Personal information
- Born: April 3, 1896 Clinton, Ohio, U.S.
- Died: April 23, 1984 (aged 88) Massillon, Ohio, U.S.
- Listed height: 6 ft 3 in (1.91 m)
- Listed weight: 220 lb (100 kg)

Career information
- High school: Clinton
- College: Lafayette

Career history
- Millville Big Blue (1925); Canton Bulldogs (1926);

Awards and highlights
- Lafayette captain (1923); Millville Big Blue captain (1925); Won "New Jersey Championship" (1925);

Career NFL statistics
- Games played: 7
- Games started: 6

= Art Deibel =

American football player (1896–1984)

Arthur Francis Deibel (April 3, 1896 – April 23, 1984) was a professional football player who spent a year in the National Football League (NFL) with the Canton Bulldogs in 1926. Prior to joining the NFL, Deibel played and was the captain of the Millville Football & Athletic Club, a successful independent club from New Jersey that was headed up by Guy Chamberlin.
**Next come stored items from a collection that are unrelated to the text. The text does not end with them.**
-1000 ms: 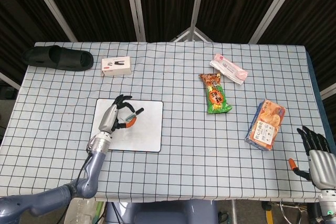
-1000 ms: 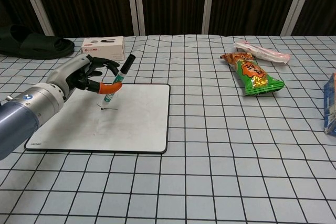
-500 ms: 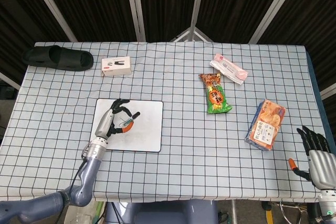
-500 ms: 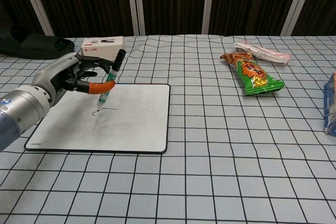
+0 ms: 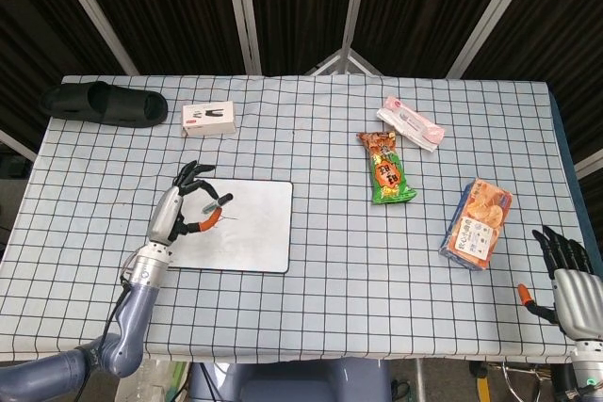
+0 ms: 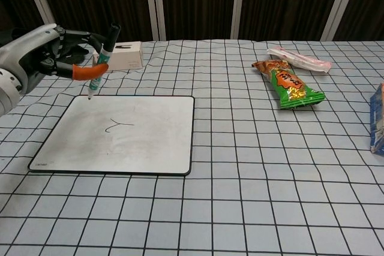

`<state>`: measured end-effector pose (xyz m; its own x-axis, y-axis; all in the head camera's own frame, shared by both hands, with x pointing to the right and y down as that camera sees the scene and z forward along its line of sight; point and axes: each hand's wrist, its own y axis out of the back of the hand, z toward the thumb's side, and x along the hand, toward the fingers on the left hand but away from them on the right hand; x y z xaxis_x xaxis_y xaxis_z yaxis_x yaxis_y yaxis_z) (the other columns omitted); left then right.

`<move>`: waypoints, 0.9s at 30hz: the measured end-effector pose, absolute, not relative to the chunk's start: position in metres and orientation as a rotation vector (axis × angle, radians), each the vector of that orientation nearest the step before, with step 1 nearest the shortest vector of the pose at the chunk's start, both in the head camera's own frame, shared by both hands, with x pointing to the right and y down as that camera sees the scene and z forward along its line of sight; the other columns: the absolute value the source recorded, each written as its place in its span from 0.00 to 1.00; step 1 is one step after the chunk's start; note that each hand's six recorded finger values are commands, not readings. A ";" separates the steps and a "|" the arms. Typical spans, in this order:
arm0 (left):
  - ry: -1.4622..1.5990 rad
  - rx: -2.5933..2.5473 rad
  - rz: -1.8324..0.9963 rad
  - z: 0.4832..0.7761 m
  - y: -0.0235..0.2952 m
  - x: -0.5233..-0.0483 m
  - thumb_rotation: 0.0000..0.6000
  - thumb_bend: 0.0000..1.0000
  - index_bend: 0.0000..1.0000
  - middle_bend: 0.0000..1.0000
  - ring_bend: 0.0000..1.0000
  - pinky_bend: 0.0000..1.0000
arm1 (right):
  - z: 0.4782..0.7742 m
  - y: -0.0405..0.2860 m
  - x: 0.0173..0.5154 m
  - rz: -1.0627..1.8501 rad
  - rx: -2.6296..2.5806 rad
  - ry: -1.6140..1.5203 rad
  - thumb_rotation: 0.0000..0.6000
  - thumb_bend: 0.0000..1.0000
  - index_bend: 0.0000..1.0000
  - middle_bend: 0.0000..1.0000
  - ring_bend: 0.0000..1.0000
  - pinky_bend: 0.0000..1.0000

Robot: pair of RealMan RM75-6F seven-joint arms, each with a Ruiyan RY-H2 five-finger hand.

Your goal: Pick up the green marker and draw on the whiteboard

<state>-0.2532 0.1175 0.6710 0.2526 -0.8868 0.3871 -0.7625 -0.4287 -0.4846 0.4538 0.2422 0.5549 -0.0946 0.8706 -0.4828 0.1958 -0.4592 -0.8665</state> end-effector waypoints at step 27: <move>0.780 -1.868 -1.523 0.713 0.143 -0.331 1.00 0.46 0.62 0.11 0.01 0.03 | 0.554 0.242 0.453 1.606 -1.632 -1.169 1.00 0.35 0.00 0.00 0.00 0.00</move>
<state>-0.3307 0.1432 0.7129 0.1694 -0.7567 0.6314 -0.0699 -0.6483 -0.7582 0.4535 0.2422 0.5542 -0.0995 0.8691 -0.4846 0.1943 -0.4607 -0.8660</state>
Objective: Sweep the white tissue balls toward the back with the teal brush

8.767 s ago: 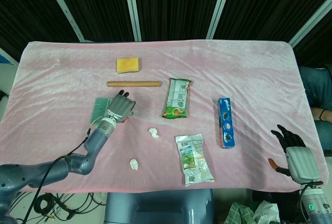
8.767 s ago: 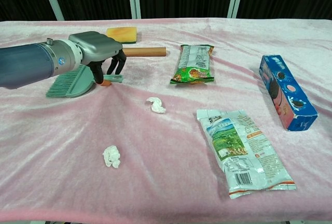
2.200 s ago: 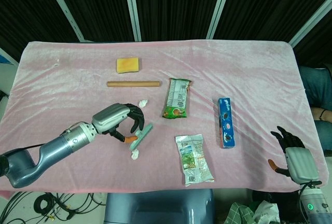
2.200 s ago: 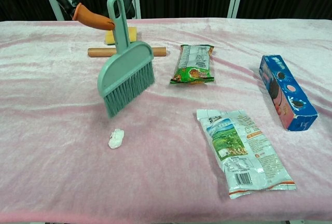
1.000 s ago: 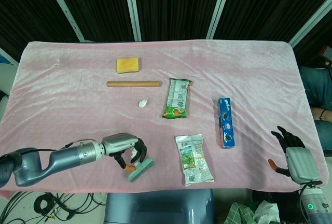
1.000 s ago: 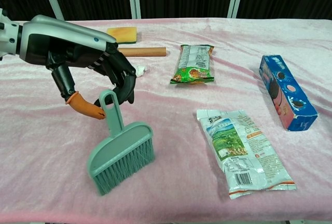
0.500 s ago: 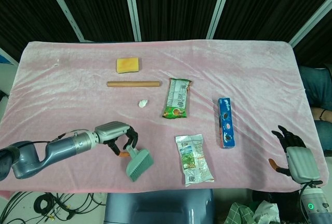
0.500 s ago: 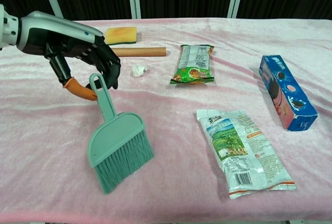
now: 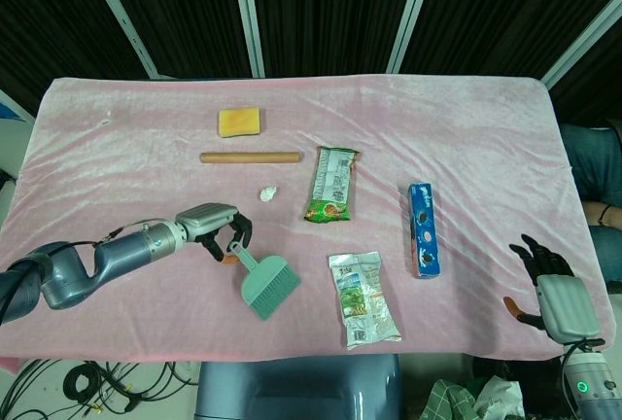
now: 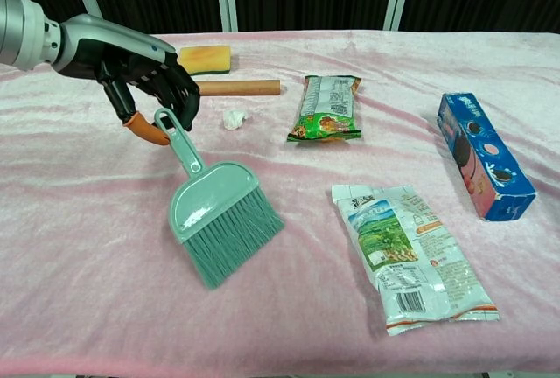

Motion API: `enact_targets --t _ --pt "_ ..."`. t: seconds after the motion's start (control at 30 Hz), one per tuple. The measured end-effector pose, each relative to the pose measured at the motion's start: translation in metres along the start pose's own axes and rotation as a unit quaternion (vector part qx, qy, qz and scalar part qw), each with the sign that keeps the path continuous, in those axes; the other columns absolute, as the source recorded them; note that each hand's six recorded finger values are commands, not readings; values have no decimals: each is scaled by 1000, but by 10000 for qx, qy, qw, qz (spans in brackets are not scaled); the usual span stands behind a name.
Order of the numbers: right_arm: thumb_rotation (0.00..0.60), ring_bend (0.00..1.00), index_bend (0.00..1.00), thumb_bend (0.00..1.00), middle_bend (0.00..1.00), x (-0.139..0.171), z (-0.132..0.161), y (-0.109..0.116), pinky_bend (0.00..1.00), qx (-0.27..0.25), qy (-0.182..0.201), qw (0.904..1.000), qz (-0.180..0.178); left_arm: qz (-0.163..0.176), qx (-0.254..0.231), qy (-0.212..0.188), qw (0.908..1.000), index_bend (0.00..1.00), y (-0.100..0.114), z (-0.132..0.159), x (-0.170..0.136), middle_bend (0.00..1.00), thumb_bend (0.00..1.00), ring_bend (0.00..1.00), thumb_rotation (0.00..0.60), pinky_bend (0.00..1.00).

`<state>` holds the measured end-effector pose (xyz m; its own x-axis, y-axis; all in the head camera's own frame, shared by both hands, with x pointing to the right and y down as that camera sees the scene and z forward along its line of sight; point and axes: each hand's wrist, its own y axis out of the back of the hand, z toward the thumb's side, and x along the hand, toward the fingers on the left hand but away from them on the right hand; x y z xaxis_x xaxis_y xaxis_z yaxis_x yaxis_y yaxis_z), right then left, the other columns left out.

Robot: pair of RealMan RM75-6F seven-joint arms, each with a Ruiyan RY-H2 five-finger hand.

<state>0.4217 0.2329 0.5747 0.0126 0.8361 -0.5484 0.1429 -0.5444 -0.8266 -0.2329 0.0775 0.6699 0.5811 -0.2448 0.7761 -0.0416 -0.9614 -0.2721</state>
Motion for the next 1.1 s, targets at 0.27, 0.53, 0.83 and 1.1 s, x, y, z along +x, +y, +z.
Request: enact_targets --t 0.27,0.53,0.83,1.1 --pt "600 113 175 200 47 0 0 0 156 -2 9 10000 -4 -193 60 251 9995 669 -3 -7 -5 666 359 260 600 248" --pt "600 113 175 200 47 0 1 -1 156 -4 1 10000 -1 -262 -97 296 9992 670 1 -1 -15 667 359 260 600 250" --pt "600 113 175 200 47 0 0 0 156 -31 -17 10000 -2 -424 224 572 9972 677 4 -11 -23 670 361 261 600 250" --pt "600 113 175 200 47 -1 0 0 156 -59 -33 10000 6 -277 740 698 9944 683 12 -23 -23 674 361 267 600 251"
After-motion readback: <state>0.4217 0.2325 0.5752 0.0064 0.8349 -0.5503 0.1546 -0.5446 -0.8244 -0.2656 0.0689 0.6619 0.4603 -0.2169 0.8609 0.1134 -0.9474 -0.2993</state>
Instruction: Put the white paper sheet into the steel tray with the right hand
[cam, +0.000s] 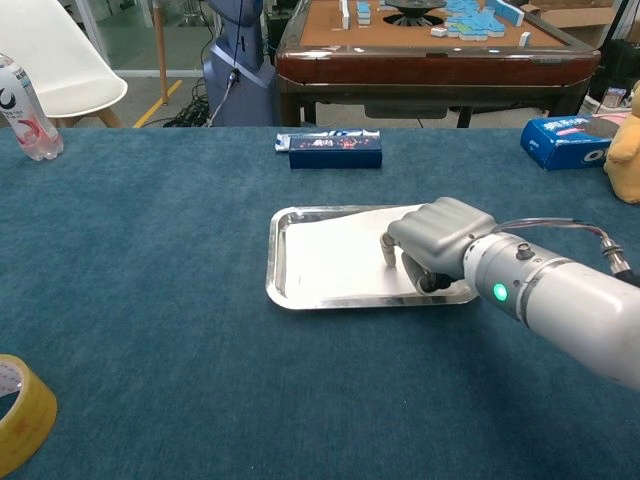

After a highly successful 1925 season, the Big Blue played a series of pick-up games against Red Grange and the Tampa Cardinals in Florida. The Big Blue won the series with a record of 3–0–1. Deibel played college football at Lafayette College. He was named captain of the 1923 Lafayette football team.

Deibel died on April 23, 1984, at Doctors Hospital in Massillon, Ohio.